Motion was no longer dependent on the conditions of
natural space, but on mechanical power that created
its own new spatiality." (p.10)

"The empirical reality that made the landscape seen
from the train window appear to be 'another world' was
the railroad itself. [...] It was, in other words,
that machine ensemble that interjected itself between
the traveller and the landscape. The traveler
perceived the landscape as it was filtered through the
machine ensemble." (p.24)

"Transport technology is the material base of
potentiality, and equally the material base of the
traveler's space-time perception. [...] If an
essential element of a given socio-cultural space-time
continuum undergoes change, this will affect the
entire structure; our perception of space-time will
also lose its accustomed orientation." (p.36)

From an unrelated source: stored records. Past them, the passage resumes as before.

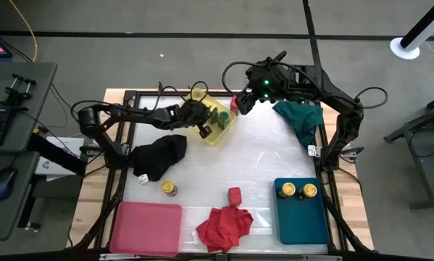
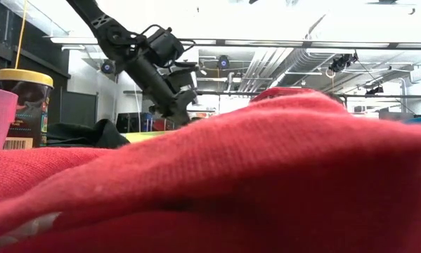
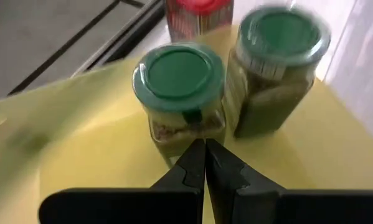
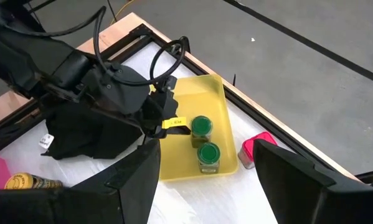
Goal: Sort spices by type
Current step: Put the green seasoning bottle into the yellow bin, then move the yellow seasoning bottle to the center of the table
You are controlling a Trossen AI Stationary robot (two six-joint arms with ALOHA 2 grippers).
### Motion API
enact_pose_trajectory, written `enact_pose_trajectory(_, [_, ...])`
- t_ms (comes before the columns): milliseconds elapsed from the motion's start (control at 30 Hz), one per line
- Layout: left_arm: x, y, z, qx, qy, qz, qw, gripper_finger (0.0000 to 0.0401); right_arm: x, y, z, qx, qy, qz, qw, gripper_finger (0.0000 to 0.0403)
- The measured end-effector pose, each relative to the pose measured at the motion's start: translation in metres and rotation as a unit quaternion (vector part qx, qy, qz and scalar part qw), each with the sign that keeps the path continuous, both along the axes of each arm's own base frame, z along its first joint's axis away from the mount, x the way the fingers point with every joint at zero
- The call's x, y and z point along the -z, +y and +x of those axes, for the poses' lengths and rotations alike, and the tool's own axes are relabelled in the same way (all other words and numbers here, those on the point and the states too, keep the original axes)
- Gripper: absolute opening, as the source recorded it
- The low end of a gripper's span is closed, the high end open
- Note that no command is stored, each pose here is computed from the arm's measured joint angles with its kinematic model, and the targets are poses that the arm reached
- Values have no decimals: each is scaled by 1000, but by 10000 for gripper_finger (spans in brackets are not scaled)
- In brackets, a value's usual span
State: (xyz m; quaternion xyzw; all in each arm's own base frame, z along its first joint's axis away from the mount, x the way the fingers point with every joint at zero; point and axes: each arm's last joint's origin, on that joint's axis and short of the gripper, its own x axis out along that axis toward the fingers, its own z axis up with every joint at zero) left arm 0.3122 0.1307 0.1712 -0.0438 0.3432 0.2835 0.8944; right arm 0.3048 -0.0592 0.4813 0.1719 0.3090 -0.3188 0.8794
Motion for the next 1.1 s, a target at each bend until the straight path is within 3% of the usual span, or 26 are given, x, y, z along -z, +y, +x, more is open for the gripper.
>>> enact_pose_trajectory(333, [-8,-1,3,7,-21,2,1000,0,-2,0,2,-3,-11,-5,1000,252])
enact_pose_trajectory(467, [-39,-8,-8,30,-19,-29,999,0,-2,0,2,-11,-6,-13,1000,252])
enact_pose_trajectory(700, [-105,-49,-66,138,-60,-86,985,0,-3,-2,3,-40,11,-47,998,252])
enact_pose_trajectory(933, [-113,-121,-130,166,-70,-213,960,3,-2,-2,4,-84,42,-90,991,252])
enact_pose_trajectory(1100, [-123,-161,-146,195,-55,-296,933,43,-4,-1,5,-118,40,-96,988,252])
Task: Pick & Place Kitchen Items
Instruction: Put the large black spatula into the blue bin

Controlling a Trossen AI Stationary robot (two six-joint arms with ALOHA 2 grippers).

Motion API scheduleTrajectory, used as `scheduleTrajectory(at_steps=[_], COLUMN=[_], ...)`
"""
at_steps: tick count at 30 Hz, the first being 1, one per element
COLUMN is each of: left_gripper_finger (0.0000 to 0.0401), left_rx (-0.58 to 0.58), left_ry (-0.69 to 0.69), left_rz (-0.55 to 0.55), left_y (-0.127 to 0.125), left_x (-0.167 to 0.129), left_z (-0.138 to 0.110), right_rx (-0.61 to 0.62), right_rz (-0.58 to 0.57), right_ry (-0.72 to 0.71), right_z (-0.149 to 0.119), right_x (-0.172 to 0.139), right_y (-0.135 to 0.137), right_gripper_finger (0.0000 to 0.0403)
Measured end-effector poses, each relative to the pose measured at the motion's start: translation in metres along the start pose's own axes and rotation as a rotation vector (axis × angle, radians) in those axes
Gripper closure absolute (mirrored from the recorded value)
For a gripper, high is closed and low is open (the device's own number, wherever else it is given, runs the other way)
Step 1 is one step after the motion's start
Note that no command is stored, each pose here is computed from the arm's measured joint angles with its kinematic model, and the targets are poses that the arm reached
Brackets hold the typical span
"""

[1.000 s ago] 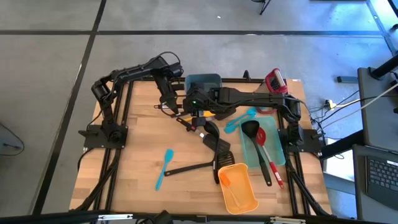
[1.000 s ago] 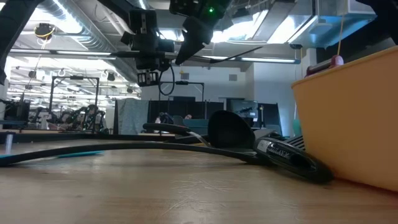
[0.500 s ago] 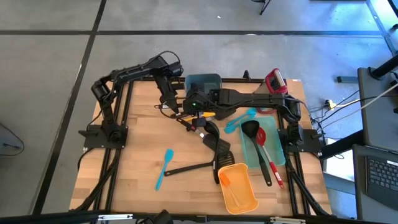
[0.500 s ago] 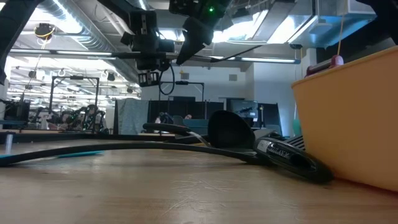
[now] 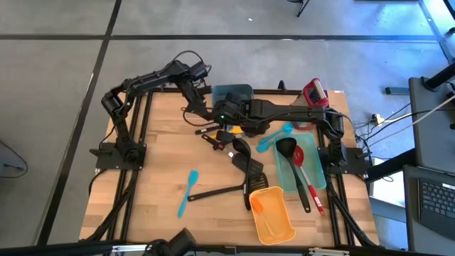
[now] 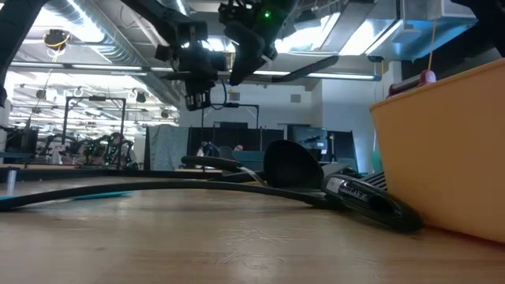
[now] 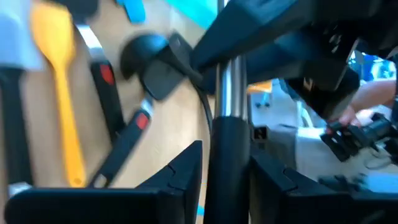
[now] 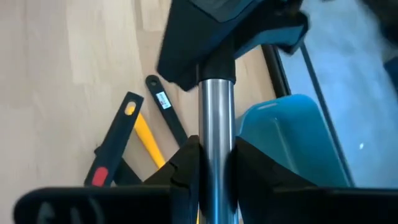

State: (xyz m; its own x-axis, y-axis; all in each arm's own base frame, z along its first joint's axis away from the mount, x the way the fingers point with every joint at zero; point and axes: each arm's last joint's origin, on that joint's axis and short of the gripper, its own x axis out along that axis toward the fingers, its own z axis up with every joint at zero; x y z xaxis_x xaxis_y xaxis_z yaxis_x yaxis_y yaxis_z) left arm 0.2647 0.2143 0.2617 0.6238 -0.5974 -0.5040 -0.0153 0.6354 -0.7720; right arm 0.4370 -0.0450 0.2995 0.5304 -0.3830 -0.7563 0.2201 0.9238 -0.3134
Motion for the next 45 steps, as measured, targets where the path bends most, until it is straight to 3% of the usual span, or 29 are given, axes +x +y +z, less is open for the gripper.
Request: scheduleTrajectory(at_steps=[7,12,21,27,35,42,45], left_gripper_finger=[0.0316,0.0317,0.0315,0.0315,0.0315,0.0314,0.0315], left_rx=[0.118,0.221,0.217,0.191,0.162,0.162,0.173], left_ry=[-0.152,-0.303,-0.489,-0.551,-0.577,-0.574,-0.641], left_rz=[0.061,0.092,0.175,0.213,0.251,0.235,0.327], left_y=[-0.01,-0.027,-0.044,-0.045,-0.041,-0.044,-0.053], left_x=[-0.026,-0.053,-0.095,-0.112,-0.12,-0.118,-0.126], left_z=[0.01,0.018,0.019,0.016,0.014,0.014,0.015], right_rx=[0.031,0.083,0.201,0.283,0.258,0.17,0.172], right_rz=[0.012,0.097,0.11,0.164,0.243,0.305,0.319], right_ry=[-0.001,0.009,-0.067,-0.191,-0.367,-0.48,-0.481], right_z=[0.0,-0.002,-0.001,-0.002,-0.011,-0.012,-0.014], right_x=[0.001,0.007,0.019,0.028,0.032,0.049,0.063], right_y=[-0.009,-0.018,-0.066,-0.118,-0.179,-0.192,-0.191], right_gripper_finger=[0.0332,0.0332,0.0332,0.0332,0.0332,0.0335,0.0336])
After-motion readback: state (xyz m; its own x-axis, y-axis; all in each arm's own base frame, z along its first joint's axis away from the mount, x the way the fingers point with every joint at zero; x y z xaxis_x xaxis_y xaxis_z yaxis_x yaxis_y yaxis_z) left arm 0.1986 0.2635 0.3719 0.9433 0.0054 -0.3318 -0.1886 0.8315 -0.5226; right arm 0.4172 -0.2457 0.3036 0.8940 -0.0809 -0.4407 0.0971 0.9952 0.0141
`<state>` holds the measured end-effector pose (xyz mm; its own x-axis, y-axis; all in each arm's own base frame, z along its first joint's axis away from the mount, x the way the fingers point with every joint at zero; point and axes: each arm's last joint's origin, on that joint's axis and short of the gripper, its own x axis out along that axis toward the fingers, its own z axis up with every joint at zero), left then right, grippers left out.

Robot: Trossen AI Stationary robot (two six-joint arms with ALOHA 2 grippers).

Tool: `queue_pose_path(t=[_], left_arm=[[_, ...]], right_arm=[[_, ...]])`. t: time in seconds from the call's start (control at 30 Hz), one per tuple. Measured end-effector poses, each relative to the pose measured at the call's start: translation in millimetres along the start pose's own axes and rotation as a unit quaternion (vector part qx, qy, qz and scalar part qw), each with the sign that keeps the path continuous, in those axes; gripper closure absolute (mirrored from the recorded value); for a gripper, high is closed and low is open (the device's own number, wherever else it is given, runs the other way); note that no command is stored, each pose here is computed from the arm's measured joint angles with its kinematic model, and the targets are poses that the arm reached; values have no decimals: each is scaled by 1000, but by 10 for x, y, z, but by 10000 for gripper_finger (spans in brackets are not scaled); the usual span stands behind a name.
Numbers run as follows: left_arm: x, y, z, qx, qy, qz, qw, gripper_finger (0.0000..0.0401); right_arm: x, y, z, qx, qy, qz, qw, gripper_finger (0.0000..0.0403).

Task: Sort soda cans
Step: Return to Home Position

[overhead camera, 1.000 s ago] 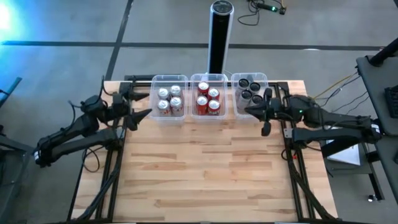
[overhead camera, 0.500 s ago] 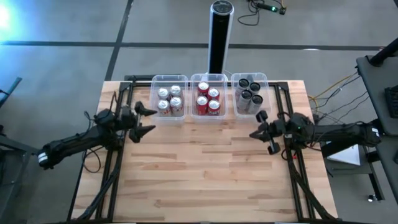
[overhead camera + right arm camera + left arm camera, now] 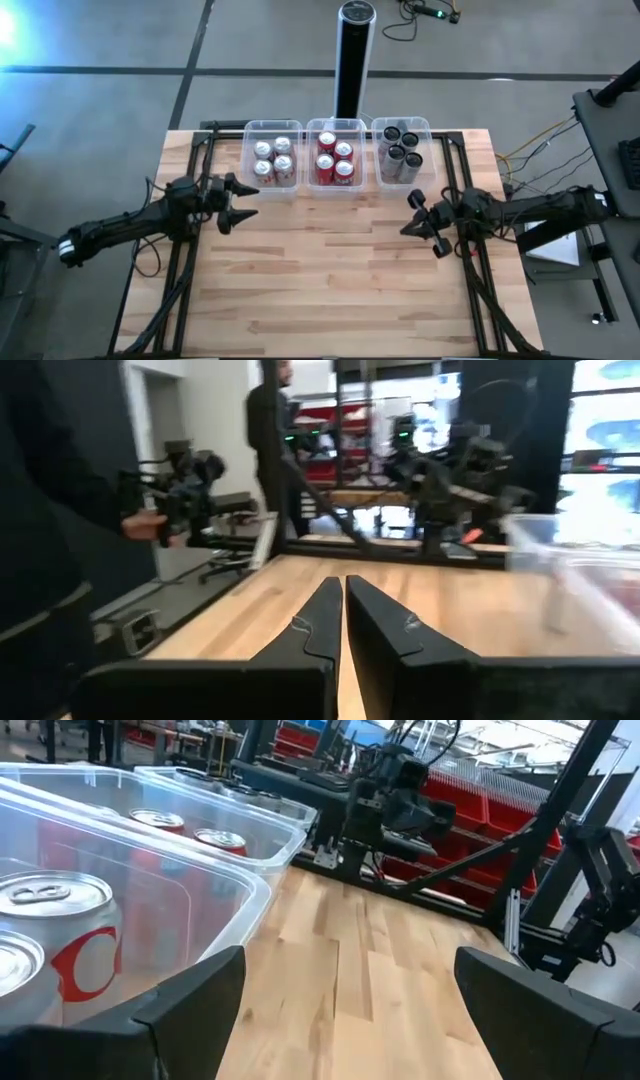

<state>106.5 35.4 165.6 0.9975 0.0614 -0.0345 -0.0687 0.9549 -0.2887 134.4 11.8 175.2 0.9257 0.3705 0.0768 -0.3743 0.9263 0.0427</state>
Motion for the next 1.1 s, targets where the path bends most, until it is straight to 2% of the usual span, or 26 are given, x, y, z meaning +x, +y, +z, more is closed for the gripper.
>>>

http://www.daaq.net/bibliography/b_schivelbusch.html

http://home.uchicago.edu/~jrbeebe/cinema2.html

--- John Bailey <johnbonbailey at hotmail.com> wrote:
> 
> 440: ‘Ley-lines’: s/z noted in the first read-
> through that this term wasn’t coined until the
> 1920s.
>
http://waste.org/mail/?list=pynchon-l&month=9801&msg=22892&sort=date
> 
> The Rev’s description calls to mind (my mind at
> least) the later railroad expansion to the West,
> and the powerful changes in society, as well as 
> individual psychology, which it effected; as well
> as, perhaps, the internet, the Jesuit Telegraph,
> and other ‘imaginary’ elisions of space. The 
> implication seems to be that the Line, in fact any
> line of this sort, is powerful precisely because it
> allows the mind to reduce physical space to a 
> function of consciousness. Something is always lost
> in this translation, which is why the Line is often
> painted as a negative force.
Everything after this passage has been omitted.